Instructions for the task:
Restate word for word the lines that begin the listing and end with the line holding "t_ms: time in".

+++

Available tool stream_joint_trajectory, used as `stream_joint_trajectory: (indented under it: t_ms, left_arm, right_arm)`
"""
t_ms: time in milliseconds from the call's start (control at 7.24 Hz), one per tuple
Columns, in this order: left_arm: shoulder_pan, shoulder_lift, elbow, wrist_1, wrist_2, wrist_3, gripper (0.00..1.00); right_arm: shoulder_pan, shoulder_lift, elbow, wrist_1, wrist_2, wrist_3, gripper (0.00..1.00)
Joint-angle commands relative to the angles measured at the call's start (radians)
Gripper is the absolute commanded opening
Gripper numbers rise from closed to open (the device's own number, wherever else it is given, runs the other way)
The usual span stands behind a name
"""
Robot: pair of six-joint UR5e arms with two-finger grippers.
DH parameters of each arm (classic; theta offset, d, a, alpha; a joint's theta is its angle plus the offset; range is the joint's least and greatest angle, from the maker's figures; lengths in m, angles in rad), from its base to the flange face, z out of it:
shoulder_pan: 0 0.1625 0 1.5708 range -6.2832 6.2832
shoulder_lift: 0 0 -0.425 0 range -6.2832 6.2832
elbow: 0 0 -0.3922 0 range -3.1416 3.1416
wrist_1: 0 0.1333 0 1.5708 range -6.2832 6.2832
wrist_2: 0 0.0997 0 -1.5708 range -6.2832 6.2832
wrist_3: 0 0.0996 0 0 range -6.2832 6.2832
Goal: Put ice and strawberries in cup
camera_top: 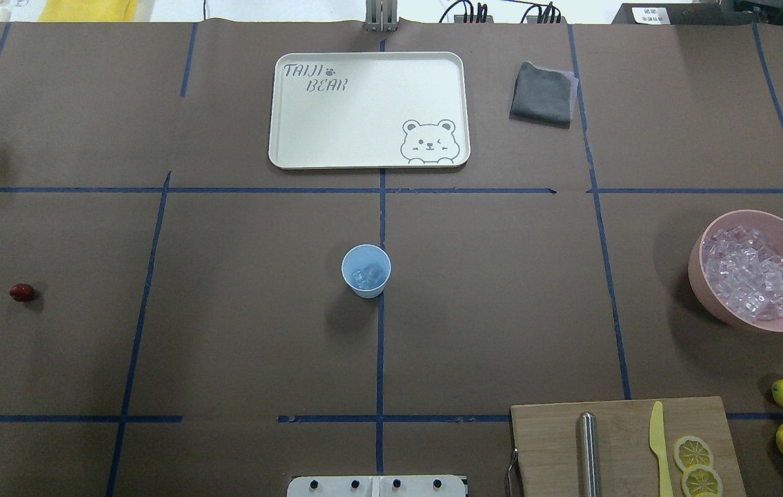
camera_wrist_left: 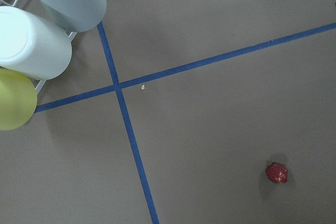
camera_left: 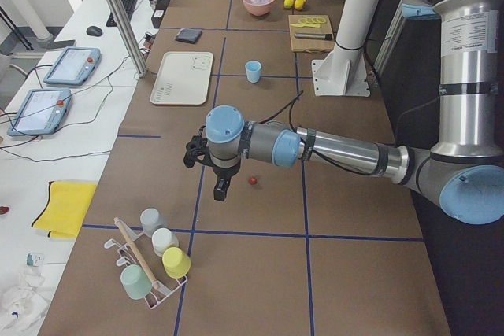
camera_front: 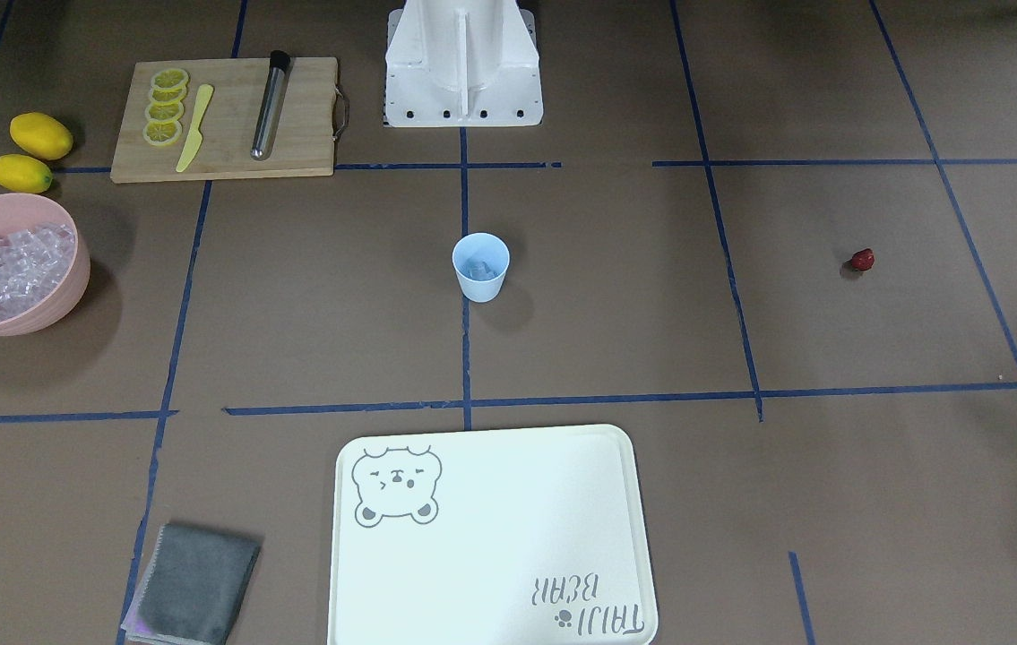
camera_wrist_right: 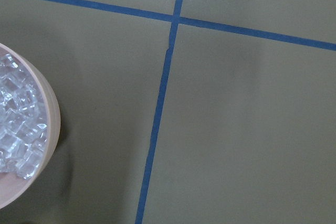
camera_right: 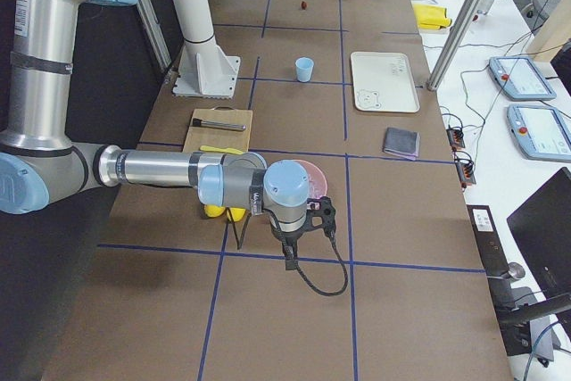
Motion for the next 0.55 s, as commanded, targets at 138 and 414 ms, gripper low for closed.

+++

Solution for this problem:
Available tool stream_joint_trajectory, used as `stream_joint_trajectory: (indented under it: t_ms, left_arm, right_arm)`
"""
t_ms: time in milliseconds from the call's start (control at 7.24 Hz), one per tuple

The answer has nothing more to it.